8. Na sua opinião, qual foi o momento mais marcante em relação ao Programa Gripen?
O Programa Gripen é repleto de momentos marcantes: desde a assinatura do contrato, que formalizou o início de uma cooperação entre a FAB e a Saab, bem como entre o Brasil e a Suécia, uma vez que garante a participação nacional no desenvolvimento e na produção dos aviões, transcendendo uma simples compra de equipamento e avivando o tão esperado reaparelhamento da Força.
A partir daí, tivemos o voo do primeiro protótipo do Gripen E, em Linköping na Suécia, o que mostrou que a cooperação estava dando certo e que aquele projeto estava realmente saindo do papel. Tivemos então a produção do primeiro Gripen Brasileiro, o FAB 4100, que fez seus voos iniciais também em Linköping, sendo pilotado inclusive por um piloto de provas da Força Aérea Brasileira e, em seguida, enviado para o Brasil.

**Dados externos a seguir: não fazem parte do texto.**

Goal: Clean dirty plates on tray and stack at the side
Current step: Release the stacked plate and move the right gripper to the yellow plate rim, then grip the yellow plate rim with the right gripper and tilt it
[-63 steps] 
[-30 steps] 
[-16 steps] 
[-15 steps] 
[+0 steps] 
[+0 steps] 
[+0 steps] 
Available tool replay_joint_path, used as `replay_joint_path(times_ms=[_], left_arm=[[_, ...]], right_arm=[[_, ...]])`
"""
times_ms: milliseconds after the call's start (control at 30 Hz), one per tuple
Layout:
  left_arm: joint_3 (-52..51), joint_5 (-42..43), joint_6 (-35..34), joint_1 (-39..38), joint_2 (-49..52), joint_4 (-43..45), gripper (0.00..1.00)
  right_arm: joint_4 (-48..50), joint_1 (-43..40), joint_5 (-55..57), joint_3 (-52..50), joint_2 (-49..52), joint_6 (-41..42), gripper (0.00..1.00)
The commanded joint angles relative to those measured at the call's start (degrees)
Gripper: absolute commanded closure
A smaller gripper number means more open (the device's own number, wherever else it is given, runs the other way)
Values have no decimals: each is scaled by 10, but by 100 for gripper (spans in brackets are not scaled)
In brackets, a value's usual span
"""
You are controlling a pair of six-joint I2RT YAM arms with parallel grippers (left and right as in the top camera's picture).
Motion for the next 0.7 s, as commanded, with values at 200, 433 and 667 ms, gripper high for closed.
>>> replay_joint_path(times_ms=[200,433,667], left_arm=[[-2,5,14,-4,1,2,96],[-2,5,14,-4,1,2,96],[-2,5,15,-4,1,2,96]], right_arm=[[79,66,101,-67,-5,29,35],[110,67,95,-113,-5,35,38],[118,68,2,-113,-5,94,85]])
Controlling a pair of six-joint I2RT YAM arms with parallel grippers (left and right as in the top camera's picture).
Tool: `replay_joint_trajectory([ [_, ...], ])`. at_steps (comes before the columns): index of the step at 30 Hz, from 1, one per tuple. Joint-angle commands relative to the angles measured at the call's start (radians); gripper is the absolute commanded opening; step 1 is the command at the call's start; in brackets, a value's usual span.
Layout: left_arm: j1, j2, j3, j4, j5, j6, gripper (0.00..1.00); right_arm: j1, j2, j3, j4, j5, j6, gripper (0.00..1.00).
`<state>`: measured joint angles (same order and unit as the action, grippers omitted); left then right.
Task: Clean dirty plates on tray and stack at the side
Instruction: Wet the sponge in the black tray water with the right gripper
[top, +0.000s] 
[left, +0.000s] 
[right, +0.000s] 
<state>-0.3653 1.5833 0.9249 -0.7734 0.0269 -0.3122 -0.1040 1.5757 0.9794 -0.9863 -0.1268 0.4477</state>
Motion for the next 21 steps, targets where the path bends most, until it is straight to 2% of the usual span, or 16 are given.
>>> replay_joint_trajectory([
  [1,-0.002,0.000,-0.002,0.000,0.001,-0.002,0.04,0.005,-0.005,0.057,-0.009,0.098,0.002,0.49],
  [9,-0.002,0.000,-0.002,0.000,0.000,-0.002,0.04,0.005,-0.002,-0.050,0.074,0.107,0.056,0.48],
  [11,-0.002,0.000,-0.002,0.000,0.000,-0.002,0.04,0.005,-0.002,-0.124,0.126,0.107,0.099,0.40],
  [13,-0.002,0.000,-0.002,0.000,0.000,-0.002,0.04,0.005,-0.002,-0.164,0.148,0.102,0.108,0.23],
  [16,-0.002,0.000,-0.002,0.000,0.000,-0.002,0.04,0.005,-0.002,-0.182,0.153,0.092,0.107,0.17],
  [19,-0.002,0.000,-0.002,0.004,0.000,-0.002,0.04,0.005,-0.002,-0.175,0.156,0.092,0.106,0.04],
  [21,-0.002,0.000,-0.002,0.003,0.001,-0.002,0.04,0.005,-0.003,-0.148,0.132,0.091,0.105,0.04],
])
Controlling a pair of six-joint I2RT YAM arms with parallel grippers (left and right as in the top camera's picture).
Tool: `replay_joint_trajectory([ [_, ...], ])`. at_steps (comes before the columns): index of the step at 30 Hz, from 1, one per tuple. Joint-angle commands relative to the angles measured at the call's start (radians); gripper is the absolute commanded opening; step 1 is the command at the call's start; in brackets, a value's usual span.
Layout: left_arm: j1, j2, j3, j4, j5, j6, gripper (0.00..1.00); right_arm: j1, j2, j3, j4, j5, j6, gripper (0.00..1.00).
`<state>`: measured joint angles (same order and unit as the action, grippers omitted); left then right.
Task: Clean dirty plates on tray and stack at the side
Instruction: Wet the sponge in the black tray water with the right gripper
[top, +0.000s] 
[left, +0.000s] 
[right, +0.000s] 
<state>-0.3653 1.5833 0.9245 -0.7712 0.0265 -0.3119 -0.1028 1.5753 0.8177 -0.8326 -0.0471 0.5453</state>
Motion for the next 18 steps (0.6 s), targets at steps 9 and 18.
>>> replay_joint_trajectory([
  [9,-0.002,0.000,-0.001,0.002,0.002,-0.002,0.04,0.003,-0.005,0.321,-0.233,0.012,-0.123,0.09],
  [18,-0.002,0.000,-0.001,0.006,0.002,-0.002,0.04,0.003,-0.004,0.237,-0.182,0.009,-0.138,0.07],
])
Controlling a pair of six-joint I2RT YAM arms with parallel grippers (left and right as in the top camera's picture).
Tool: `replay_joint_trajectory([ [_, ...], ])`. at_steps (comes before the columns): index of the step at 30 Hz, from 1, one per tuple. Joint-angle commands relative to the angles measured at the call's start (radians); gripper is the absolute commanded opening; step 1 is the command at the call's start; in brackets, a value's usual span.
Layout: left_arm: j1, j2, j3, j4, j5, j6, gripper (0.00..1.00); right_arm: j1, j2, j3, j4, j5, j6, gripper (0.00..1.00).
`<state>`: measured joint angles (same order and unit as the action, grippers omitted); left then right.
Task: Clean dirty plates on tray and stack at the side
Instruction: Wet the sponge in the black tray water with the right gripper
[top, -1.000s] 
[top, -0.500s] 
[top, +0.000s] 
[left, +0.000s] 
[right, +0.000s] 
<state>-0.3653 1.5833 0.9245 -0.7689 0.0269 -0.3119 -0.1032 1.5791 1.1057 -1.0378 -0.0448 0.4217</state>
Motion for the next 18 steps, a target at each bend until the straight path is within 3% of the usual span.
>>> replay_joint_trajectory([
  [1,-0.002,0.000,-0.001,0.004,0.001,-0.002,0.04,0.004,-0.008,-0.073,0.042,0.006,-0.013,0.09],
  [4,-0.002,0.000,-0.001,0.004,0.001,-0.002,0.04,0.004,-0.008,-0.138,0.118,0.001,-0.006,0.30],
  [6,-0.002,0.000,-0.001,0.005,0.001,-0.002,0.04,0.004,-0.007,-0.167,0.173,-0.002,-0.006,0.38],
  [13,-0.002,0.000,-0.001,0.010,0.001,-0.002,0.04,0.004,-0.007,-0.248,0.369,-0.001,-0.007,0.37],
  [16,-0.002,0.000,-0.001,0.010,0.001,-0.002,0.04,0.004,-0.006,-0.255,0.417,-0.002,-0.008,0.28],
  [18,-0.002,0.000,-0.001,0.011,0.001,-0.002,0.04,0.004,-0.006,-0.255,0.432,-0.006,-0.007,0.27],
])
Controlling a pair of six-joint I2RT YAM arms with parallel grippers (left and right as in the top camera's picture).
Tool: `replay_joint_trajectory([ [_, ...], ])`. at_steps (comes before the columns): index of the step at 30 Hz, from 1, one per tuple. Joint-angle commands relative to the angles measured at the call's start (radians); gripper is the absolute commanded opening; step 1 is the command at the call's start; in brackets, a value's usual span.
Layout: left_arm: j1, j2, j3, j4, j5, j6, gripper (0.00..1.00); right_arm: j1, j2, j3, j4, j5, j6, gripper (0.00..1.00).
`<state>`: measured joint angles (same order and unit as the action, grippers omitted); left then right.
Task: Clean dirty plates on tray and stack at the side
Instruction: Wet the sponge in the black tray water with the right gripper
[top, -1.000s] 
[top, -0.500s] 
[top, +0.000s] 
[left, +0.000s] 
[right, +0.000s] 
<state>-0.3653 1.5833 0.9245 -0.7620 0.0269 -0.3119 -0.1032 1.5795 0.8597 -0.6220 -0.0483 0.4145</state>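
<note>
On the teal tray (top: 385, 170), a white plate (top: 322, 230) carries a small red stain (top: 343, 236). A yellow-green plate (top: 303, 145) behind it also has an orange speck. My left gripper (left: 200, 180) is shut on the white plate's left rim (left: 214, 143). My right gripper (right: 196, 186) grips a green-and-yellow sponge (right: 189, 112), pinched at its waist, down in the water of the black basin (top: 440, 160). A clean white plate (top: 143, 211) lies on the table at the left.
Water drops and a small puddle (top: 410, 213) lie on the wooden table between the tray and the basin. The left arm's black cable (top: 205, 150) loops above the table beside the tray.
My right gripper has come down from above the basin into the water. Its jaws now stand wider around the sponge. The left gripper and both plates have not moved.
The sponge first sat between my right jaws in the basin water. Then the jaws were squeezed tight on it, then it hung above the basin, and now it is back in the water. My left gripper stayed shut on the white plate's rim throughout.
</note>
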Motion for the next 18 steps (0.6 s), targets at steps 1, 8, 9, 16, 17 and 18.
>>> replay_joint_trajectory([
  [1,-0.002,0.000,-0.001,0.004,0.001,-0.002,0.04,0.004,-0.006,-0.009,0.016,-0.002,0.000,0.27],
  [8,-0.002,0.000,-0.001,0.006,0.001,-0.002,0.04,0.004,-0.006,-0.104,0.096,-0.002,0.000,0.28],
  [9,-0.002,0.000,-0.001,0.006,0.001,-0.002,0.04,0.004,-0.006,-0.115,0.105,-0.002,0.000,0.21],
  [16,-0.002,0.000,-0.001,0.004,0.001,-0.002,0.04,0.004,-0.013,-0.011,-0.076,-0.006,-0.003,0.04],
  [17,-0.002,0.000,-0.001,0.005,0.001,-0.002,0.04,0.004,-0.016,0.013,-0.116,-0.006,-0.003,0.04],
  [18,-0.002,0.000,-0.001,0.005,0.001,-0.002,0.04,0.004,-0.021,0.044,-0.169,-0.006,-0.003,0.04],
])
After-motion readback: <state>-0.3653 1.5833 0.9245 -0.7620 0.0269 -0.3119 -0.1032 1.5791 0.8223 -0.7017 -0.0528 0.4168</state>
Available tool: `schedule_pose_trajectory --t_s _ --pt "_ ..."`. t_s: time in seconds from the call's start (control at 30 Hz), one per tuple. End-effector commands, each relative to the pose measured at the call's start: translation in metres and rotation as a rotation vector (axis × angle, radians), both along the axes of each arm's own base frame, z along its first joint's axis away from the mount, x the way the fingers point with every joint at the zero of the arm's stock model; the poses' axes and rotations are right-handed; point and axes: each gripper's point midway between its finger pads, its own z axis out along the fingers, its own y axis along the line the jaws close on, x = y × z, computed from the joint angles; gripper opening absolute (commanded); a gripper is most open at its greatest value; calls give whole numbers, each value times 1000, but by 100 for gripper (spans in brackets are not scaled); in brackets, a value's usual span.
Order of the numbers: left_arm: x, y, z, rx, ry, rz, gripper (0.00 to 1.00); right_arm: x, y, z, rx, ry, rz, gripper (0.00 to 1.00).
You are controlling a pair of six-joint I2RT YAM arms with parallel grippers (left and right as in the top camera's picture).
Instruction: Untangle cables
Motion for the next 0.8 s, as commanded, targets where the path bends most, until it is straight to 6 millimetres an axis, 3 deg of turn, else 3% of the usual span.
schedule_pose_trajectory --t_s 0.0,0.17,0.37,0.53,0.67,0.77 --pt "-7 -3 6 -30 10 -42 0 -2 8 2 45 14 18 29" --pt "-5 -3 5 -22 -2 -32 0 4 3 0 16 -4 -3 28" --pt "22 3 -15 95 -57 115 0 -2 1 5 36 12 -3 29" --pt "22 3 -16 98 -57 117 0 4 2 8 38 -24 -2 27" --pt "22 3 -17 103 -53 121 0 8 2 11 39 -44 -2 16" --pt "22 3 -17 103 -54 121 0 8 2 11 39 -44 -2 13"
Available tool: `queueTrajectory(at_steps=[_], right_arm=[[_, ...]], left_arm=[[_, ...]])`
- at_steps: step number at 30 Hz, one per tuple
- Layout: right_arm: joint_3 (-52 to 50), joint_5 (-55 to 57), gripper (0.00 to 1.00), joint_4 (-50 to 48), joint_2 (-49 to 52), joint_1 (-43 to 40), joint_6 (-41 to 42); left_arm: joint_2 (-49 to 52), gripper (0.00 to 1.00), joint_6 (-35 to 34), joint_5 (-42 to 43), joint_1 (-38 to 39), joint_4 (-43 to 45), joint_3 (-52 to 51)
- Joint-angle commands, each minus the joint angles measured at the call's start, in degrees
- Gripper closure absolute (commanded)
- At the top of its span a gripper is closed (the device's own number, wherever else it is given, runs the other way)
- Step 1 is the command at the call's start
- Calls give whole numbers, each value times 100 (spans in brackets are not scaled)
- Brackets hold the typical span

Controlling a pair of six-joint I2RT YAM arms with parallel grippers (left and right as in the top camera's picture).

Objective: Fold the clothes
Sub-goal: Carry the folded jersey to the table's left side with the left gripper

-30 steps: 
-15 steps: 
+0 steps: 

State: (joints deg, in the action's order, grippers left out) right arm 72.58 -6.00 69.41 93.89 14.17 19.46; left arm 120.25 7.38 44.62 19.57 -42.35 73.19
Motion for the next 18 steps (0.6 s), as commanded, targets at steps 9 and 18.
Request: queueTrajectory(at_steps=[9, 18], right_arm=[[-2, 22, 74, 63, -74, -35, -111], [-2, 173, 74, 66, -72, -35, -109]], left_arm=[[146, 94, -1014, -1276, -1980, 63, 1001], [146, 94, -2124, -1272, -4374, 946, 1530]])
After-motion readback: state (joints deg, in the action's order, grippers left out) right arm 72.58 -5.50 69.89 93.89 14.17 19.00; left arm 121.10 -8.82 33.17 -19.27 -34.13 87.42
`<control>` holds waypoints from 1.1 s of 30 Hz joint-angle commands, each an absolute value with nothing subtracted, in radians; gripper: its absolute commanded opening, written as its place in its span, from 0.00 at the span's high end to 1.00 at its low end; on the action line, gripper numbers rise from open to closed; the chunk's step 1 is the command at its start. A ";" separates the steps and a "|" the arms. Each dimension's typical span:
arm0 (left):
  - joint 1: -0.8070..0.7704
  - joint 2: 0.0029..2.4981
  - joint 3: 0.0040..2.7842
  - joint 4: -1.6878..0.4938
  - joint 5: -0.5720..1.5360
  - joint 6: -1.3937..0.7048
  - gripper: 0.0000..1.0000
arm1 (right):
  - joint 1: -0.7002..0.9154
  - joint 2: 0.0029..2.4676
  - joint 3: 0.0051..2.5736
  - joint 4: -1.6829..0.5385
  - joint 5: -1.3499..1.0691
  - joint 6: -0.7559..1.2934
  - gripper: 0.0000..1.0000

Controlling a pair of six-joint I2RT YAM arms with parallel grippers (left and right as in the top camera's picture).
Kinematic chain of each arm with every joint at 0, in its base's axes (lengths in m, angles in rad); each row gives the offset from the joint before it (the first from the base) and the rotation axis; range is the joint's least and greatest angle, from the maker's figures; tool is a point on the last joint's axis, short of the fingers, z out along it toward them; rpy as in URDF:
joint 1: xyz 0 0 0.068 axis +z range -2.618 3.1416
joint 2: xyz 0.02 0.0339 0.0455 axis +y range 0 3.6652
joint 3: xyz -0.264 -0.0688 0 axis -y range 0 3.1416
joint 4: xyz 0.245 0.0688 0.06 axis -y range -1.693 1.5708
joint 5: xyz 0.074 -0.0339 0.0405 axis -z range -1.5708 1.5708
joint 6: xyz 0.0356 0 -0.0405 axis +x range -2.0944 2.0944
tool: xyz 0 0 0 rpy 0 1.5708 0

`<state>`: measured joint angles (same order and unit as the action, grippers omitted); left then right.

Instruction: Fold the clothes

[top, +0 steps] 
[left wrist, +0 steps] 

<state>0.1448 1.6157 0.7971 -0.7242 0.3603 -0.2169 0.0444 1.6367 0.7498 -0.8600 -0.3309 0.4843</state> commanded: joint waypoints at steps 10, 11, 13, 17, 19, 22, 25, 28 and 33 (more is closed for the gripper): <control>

Mas, de todos os momentos, o mais marcante foi definitivamente o voo do 4100 em Brasília, no último dia 23 de outubro, data em que comemoramos o Dia do Aviador e da Força Aérea Brasileira. Cito como o mais marcante porque esse voo simbolizou a apresentação do Gripen à nação brasileira, que é o nosso bem maior, para quem todos os nossos esforços estão voltados e a real beneficiária de todo esse investimento. Esse voo mostrou para os nossos militares e para o nosso povo que aquele futuro tão esperado já está aqui.
9. Qual é o legado que o Programa de Transferência de Tecnologia deixa para a indústria de Defesa do Brasil?
O Programa de Transferência de Tecnologia foi idealizado com diversos objetivos. Em um primeiro momento, procuramos desenvolver a base industrial do Brasil para que pudesse atuar na produção de subsistemas, peças e outros componentes do F-39, além de se tornar capaz de apoiar a cadeia logística, de fazer a manutenção dos principais sistemas e sensores e de realizar a integração de novas capacidades e armamentos. Com isso, conseguimos que a nossa indústria participe ativamente no desenvolvimento e produção do Gripen Brasileiro e, inclusive, integre a cadeia global de fornecedores da Saab, ampliando a sua capacidade de produção e suporte para atender encomendas feitas pela própria Suécia e por outros futuros operadores.
Para tanto, como beneficiários diretos, incluímos mais de 350 técnicos e engenheiros no Programa, sejam eles das diversas empresas, sejam da própria FAB. Com isso, trazemos oportunidades de negócios e de empregos, diretos e indiretos, para o Brasil, aumentamos a nossa inserção em diversas áreas de tecnologia de ponta e, futuramente, esperamos ter a capacidade de desenvolver o nosso próprio caça de última geração.
10. Gostaria de adicionar alguma informação?
Gostaria de finalizar agradecendo à Força Aérea Sueca a cooperação e a fidalguia com que estão instruindo nossos pilotos na F7 Wing, concretizando uma parceria que irá perdurar para sempre.